I am the creator of the Fiberterranian Fat Loss Diet™
Essentially, I help people focus on consuming individualized, therapeutic quantities of fiber every day. They experience great improvements in their weight and health: they improve and, in many cases, remit their diet-related, health conditions.
The research supports that consuming plenty of fiber daily is optimal for longevity, health, and the treatment of nutrition-related disease: no other single nutrient comes close in this regard. After all, the amount of fiber you eat every day is the best surrogate and predictor of your nutrition-related health status in the short-term and in the long-term.
About 95% of Americans don’t get the minimum daily fiber target, and many obtain inadequate levels of numerous micronutrients as a result.
O’Keefe (2019) eloquently summarizes the connection between dietary fiber and health:
In 1969, Denis Burkitt published an article titled “Related disease–related cause?”, which became the foundation for Burkitt’s hypothesis. Working in Uganda, he noted that middle-aged people (40–60 years old) had a much lower incidence of diseases that were common in similarly aged people living in England, including colon cancer, diverticulitis, appendicitis, hernias, varicose veins, diabetes, atherosclerosis, and asthma, all of which are associated with lifestyles commonly led in high-income countries (HICs; also known as western diseases).

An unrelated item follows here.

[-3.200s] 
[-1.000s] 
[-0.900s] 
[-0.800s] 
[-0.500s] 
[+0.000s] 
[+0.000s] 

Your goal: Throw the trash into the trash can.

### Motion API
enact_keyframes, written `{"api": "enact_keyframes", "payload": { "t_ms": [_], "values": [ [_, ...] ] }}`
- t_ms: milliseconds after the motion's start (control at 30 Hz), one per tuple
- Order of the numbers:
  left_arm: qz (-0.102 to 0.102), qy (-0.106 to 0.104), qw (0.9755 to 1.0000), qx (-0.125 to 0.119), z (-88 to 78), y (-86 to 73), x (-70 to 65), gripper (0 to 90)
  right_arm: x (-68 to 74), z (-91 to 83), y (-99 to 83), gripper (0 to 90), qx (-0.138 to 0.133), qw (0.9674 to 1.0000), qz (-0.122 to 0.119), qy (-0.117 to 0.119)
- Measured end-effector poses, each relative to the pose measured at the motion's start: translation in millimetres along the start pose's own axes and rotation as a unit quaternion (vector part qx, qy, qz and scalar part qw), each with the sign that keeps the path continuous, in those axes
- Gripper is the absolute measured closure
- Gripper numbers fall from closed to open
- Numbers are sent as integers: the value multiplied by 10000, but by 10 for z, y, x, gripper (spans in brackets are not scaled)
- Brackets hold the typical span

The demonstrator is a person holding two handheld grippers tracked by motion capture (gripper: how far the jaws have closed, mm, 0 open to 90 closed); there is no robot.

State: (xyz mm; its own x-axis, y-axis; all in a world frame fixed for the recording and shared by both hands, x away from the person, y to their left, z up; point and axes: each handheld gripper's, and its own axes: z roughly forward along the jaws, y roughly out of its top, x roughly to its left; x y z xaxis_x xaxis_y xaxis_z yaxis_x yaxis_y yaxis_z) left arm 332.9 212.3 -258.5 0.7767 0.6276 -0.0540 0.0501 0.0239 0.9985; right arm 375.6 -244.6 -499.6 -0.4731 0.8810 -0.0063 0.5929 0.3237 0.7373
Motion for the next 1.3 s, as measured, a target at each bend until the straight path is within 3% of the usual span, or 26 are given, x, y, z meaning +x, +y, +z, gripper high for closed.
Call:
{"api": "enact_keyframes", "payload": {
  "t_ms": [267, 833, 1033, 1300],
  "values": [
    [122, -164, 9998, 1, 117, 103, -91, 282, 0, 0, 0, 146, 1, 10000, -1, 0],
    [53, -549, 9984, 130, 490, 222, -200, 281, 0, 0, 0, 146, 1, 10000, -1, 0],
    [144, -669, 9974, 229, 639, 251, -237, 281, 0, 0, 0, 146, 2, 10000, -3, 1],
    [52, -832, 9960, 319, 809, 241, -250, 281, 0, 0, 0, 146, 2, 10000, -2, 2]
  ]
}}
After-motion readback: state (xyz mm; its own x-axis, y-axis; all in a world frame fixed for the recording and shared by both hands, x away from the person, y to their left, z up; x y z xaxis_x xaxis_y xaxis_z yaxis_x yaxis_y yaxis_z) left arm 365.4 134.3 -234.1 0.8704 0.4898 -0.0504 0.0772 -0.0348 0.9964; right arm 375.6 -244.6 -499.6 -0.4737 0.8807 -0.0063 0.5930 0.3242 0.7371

Following Cleave’s common cause hypothesis—which suggests that if a group of diseases occur together in the same population or individual, they are likely to have a common cause—Burkitt attributed these diseases to the small quantities of dietary fibre consumed in HICs due mainly to the over-processing of natural foods.
Nowadays, dietary fibre intake in HICs is around 15 g/day (well below the amount of fibre Burkitt advocated of >50 g/day which is associated with diets from rural, southern and eastern sub-Sahalean Africa). Since Burkitt’s death in 1993, his hypothesis has been verified and extended by large-scale epidemiological studies, which have reported that fibre deficiency increases the risk of colon, liver, and breast cancer and increases all cancer mortality and death from cardiovascular, infectious, and respiratory diseases, diabetes, and all non-cardiovascular, non-cancer causes.
Furthermore, mechanistic studies have now provided molecular explanations for these associations, typified by the role of short-chain fatty acids, products of fibre fermentation in the colon, in suppressing colonic mucosal inflammation and carcinogenesis. Evidence suggests that short-chain fatty acids can affect the epigenome through metabolic regulatory receptors in distant organs, and that this can reduce obesity, diabetes, atherosclerosis, allergy, and cancer. Diseases associated with high-income lifestyles are the most serious threat to health in developed countries, and public and governmental awareness needs to be improved to urge an increase in intake of fibre-rich foods.
[…] The evidence that suggests that increasing dietary fibre intake to 50 g/day is likely to increase lifespan, improve the quality of life during the added years, and substantially reduce health-care costs.